It was the Marquis de Chouard who was tumbling down over Satin. The
girl had decidedly had enough of the fashionable world! Nana had
certainly introduced her to Bordenave, but the necessity of standing
with sealed lips for fear of allowing some awkward phrase to escape
her had been too much for her feelings, and now she was anxious to
regain her freedom, the more so as she had run against an old flame
of hers in the wings. This was the super, to whom the task of
impersonating Pluto had been entrusted, a pastry cook, who had
already treated her to a whole week of love and flagellation. She
was waiting for him, much irritated at the things the marquis was
saying to her, as though she were one of those theatrical ladies!

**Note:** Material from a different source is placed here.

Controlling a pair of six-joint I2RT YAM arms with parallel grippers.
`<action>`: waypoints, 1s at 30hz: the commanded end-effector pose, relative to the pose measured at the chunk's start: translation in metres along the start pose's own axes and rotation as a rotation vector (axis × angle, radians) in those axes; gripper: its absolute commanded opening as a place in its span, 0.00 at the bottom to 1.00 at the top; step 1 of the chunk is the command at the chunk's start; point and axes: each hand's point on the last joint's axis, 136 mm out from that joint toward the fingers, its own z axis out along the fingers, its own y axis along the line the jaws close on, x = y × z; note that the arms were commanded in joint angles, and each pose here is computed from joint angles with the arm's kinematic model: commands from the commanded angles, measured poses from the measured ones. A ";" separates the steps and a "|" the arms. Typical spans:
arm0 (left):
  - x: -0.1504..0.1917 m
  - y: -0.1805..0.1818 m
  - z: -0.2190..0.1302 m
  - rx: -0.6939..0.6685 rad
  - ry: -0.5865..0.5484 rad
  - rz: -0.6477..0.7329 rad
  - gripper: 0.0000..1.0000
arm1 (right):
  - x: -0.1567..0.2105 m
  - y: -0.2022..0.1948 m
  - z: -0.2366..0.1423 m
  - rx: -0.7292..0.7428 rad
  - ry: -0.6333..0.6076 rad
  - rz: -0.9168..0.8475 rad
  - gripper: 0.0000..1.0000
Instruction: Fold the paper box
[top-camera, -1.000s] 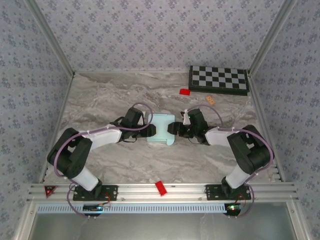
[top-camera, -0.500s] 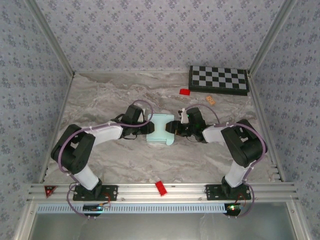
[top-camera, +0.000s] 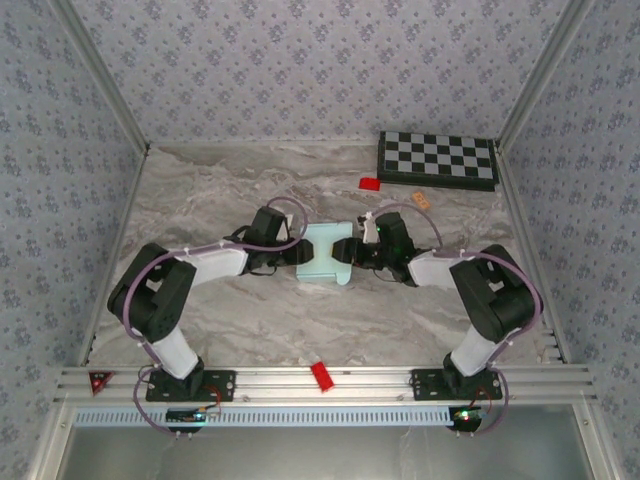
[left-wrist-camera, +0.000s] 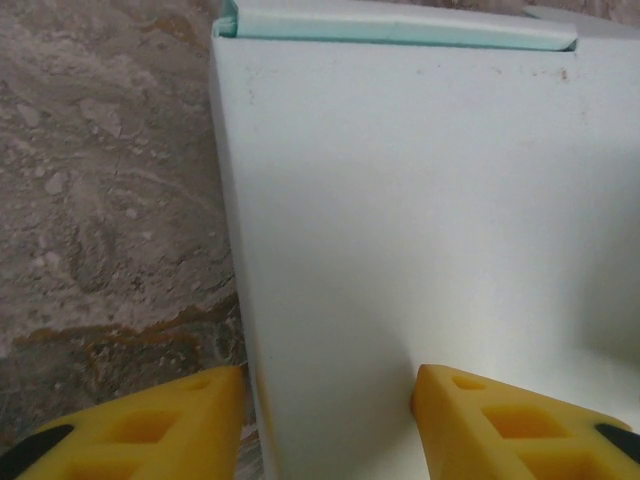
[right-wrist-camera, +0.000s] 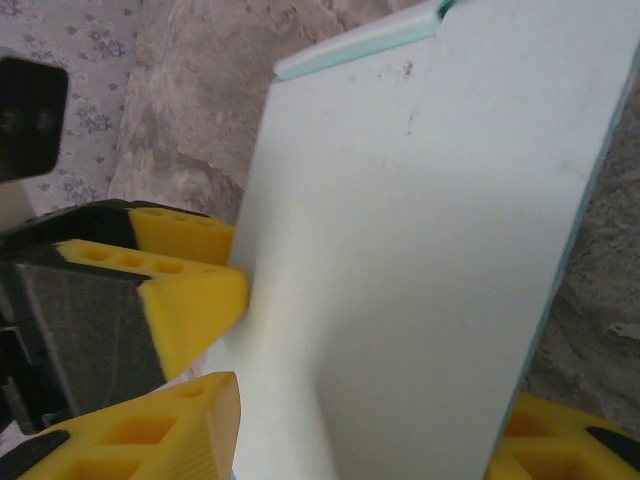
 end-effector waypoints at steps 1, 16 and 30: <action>0.007 -0.012 0.009 0.065 0.039 -0.007 0.51 | -0.005 0.024 -0.009 -0.040 -0.021 -0.078 0.50; 0.002 -0.020 0.011 0.100 0.033 0.000 0.57 | -0.012 0.050 -0.021 -0.035 -0.027 -0.148 0.50; -0.001 -0.021 0.011 0.107 0.019 -0.004 0.61 | -0.021 0.064 -0.020 -0.042 -0.036 -0.167 0.50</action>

And so at last she assumed a highly respectable expression and
jerked out this phrase:
“My husband’s coming! You’ll see.”
Meanwhile the worn-looking artistes were dropping off one after the
other in their outdoor coats. Groups of men and women were coming
down the little winding staircase, and the outlines of battered hats
and wornout shawls were visible in the shadows. They looked
colorless and unlovely, as became poor play actors who have got rid
of their paint. On the stage, where the side lights and battens
were being extinguished, the prince was listening to an anecdote
Bordenave was telling him. He was waiting for Nana, and when at
length she made her appearance the stage was dark, and the fireman
on duty was finishing his round, lantern in hand. Bordenave, in
order to save His Highness going about by the Passage des Panoramas,
had made them open the corridor which led from the porter’s lodge to
the entrance hall of the theater. Along this narrow alley little
women were racing pell-mell, for they were delighted to escape from
the men who were waiting for them in the other passage. They went
jostling and elbowing along, casting apprehensive glances behind
them and only breathing freely when they got outside. Fontan, Bosc
and Prulliere, on the other hand, retired at a leisurely pace,
joking at the figure cut by the serious, paying admirers who were
striding up and down the Galerie des Varietes at a time when the
little dears were escaping along the boulevard with the men of their
hearts. But Clarisse was especially sly. She had her suspicions
about La Faloise, and, as a matter of fact, he was still in his
place in the lodge among the gentlemen obstinately waiting on Mme
Bron’s chairs. They all stretched forward, and with that she passed
brazenly by in the wake of a friend. The gentlemen were blinking in
bewilderment over the wild whirl of petticoats eddying at the foot
of the narrow stairs. It made them desperate to think they had
waited so long, only to see them all flying away like this without
being able to recognize a single one. The litter of little black
cats were sleeping on the oilcloth, nestled against their mother’s
belly, and the latter was stretching her paws out in a state of
beatitude while the big tortoise-shell cat sat at the other end of
the table, her tail stretched out behind her and her yellow eyes
solemnly following the flight of the women.
“If His Highness will be good enough to come this way,” said
Bordenave at the bottom of the stairs, and he pointed to the
passage.
Some chorus girls were still crowding along it. The prince began
following Nana while Muffat and the marquis walked behind.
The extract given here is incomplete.